Data below:
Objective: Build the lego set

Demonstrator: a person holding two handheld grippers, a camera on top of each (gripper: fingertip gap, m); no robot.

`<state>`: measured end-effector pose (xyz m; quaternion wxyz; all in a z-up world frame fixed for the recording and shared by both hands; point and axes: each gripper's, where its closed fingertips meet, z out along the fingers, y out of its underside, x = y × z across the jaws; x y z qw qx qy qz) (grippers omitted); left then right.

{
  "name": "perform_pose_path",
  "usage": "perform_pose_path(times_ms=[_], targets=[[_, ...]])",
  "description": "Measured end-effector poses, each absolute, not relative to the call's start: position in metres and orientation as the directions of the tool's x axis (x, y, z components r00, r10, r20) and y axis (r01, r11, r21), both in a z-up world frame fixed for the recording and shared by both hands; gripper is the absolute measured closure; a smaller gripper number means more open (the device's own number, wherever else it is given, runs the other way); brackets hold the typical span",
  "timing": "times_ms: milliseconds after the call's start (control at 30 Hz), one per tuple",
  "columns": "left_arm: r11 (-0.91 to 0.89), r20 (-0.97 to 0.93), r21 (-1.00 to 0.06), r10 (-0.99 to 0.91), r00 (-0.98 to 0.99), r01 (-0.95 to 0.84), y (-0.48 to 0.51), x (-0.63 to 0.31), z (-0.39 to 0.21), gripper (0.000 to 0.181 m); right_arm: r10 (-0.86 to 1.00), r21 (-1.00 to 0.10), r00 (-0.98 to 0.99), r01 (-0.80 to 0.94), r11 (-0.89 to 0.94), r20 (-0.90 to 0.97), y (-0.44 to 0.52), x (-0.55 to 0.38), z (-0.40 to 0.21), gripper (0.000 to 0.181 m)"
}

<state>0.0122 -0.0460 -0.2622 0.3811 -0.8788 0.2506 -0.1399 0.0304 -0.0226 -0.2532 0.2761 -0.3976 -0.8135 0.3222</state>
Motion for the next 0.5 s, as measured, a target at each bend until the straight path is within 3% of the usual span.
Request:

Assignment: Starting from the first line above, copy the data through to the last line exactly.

Reply to the exercise:
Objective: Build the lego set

Demonstrator: a person holding two handheld grippers, a camera on top of each (gripper: fingertip gap, m); no robot.

`<state>`: measured end-effector pose (xyz m; quaternion wxyz; all in a z-up world frame fixed for the recording and shared by both hands; point and axes: each gripper's, where its closed fingertips meet, z out along the fingers, y out of its underside, x = y × z across the jaws; x y z qw qx qy qz) (grippers omitted); left then right.

{
  "name": "perform_pose_path",
  "usage": "perform_pose_path(times_ms=[_], targets=[[_, ...]])",
  "description": "Measured end-effector poses, each absolute, not relative to the call's start: position in metres and orientation as the directions of the tool's x axis (x, y, z components r00, r10, r20) and y axis (r01, r11, r21), both in a z-up world frame fixed for the recording and shared by both hands; gripper is the absolute measured closure; a smaller gripper number means more open (the device's own number, wherever else it is given, runs the other way); brackets hold the typical span",
  "timing": "times_ms: milliseconds after the call's start (control at 30 Hz), one per tuple",
  "columns": "left_arm: r11 (-0.91 to 0.89), r20 (-0.97 to 0.93), r21 (-1.00 to 0.06), r10 (-0.99 to 0.91), r00 (-0.98 to 0.99), r01 (-0.95 to 0.84), y (-0.48 to 0.51), x (-0.63 to 0.31), z (-0.39 to 0.21), gripper (0.000 to 0.181 m); right_arm: r10 (-0.86 to 1.00), r21 (-1.00 to 0.10), r00 (-0.98 to 0.99), r01 (-0.80 to 0.94), r11 (-0.89 to 0.94), r20 (-0.90 to 0.97), y (-0.44 to 0.52), x (-0.55 to 0.38), z (-0.40 to 0.21), gripper (0.000 to 0.181 m)"
}

<state>0.0122 -0.0460 -0.2622 0.3811 -0.8788 0.2506 -0.1399 0.0304 -0.0226 -0.2532 0.2761 -0.3976 -0.8135 0.3222</state>
Motion for the next 0.5 s, as measured, a target at each bend until the straight path is within 3% of the usual span.
Request:

The answer has been given in full.